Ele é pai de um dos maiores sucessos infantis dos últimos anos: As Meninas Superpoderosas. O desenho animado, que estreou em 1998 e virou febre até entre adultos, fez a fama de seu criador – um americano de 33 anos que confessa colecionar bonecos de pelúcia de seus personagens preferidos. Agora Craig McCracken toma novo rumo. Deixa para trás o que ele mesmo classifica como as ”lutas e a violência” das Superpoderosas e parte para o estilo ”mais família” de A Mansão Foster para Amigos Imaginários, que acaba de estrear no canal de TV paga Cartoon Network. O programa é criativo e promete seduzir pequenos telespectadores.

O cenário da animação é uma espécie de abrigo para os amigos imaginários inventados pelas crianças. Quando a garotada cresce e ”abandona” as criaturas inventadas, a Mansão Foster as acolhe. Vivem nessa casa os tipos mais esquisitos (leia o quadro abaixo). Há um imenso coelho de smoking com ares de mordomo inglês, uma criatura vermelha e esguia com um olho torto e apenas um braço e outras figuras estranhas – mas quase sempre muito simpáticas. Os protagonistas são o menino Mac e seu amigo imaginário Blu (personagem que lembra os finados Barbapapas). O travesso Blu é despachado para a mansão quando a mãe de Mac se cansa das molecagens que o garoto apronta quando está ”acompanhado” do amigo.

Um dos encantos de Mansão Foster, interessante também para adultos ligados em artes gráficas, é o visual. Os personagens, de formato simples e cores vivas, são sobrepostos a um fundo monocromático, em estilo antigo, com ar vitoriano. O efeito final é diferente de outras animações em cartaz na TV. ”O cenário é ornamentado, tem babados, penduricalhos delicados”, diz McCracken. ”É uma oposição interessante ao design chapado dos amigos imaginários. Sou fã de cartoons gráficos.”

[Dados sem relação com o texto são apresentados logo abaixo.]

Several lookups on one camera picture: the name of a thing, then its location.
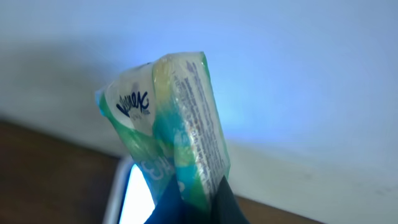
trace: phone screen
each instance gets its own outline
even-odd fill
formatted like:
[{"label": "phone screen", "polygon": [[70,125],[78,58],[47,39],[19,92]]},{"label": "phone screen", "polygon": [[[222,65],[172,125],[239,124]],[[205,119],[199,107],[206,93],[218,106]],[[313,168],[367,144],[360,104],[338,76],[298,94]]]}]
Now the phone screen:
[{"label": "phone screen", "polygon": [[126,191],[119,224],[142,224],[155,209],[148,185],[138,166],[133,165],[127,175]]}]

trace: kleenex tissue pack
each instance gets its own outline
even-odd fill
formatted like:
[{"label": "kleenex tissue pack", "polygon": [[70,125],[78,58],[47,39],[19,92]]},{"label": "kleenex tissue pack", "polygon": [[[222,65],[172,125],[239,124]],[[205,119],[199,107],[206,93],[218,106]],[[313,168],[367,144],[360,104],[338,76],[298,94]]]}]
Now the kleenex tissue pack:
[{"label": "kleenex tissue pack", "polygon": [[176,174],[182,199],[210,211],[230,162],[205,54],[168,54],[132,68],[96,97],[155,204]]}]

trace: wooden surface
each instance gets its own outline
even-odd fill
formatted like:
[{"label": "wooden surface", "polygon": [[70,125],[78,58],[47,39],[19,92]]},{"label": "wooden surface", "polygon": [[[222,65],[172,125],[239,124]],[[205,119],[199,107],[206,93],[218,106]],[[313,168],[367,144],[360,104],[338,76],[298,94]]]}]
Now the wooden surface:
[{"label": "wooden surface", "polygon": [[319,224],[319,222],[301,217],[252,200],[236,198],[242,212],[252,224]]},{"label": "wooden surface", "polygon": [[[119,159],[0,121],[0,223],[101,223]],[[318,223],[237,198],[253,223]]]}]

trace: kleenex logo
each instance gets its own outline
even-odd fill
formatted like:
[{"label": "kleenex logo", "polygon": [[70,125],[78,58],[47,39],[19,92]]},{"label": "kleenex logo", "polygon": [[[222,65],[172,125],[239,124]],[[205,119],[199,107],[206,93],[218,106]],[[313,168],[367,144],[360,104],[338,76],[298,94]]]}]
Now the kleenex logo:
[{"label": "kleenex logo", "polygon": [[127,117],[130,117],[129,111],[131,108],[140,108],[142,114],[150,114],[149,110],[147,110],[149,106],[149,99],[146,99],[146,104],[144,105],[145,98],[147,96],[148,92],[145,92],[142,96],[140,91],[136,92],[134,91],[131,93],[131,95],[128,96],[120,96],[119,98],[119,103],[116,104],[116,107]]}]

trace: smartphone
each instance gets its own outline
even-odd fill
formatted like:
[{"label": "smartphone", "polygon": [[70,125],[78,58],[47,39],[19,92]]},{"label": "smartphone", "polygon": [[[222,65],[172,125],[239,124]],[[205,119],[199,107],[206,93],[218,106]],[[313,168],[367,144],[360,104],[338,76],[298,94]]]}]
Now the smartphone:
[{"label": "smartphone", "polygon": [[142,224],[155,204],[142,172],[131,157],[121,159],[116,169],[103,224]]}]

McCracken, formado no California Institute of Arts, conta que uma de suas primeiras lembranças de criança é a descoberta de um desenho do Mickey Mouse que o deixou fascinado. ”Desde uns 12 anos de idade eu já sabia que seria desenhista”, recorda. Antes de criar as Superpoderosas, trabalhou como diretor de arte em O Laboratório de Dexter.

Apesar de assumir um jeitão ainda meio infantil, que o mantém ligado em todo tipo de brinquedo, McCracken tem opiniões ponderadas sobre a indústria da animação infantil. Admite que as crianças têm oferta abundante de animações e videogames violentos e diz que o licenciamento de produtos muitas vezes é feito com pouco critério e muita ganância. Também mostra parcimônia quando o assunto é o uso de computadores. ”Um filme pode ter os efeitos mais modernos, mas, se não for bom, não decola”, afirma. ”Apesar de toda a tecnologia, O Expresso Polar fez menos sucesso que o longa-metragem Bob Esponja, todo em 2-D.” Há, é claro, imagens computadorizadas em Mansão Foster. Mas boa parte do trabalho é feita à moda antiga. ”Gosto do ‘elemento humano’, de deixar algumas imperfeições para mostrar que ainda fazemos desenhos à mão”, explica. E, para animação, Craig McCracken tem mãos afiadas.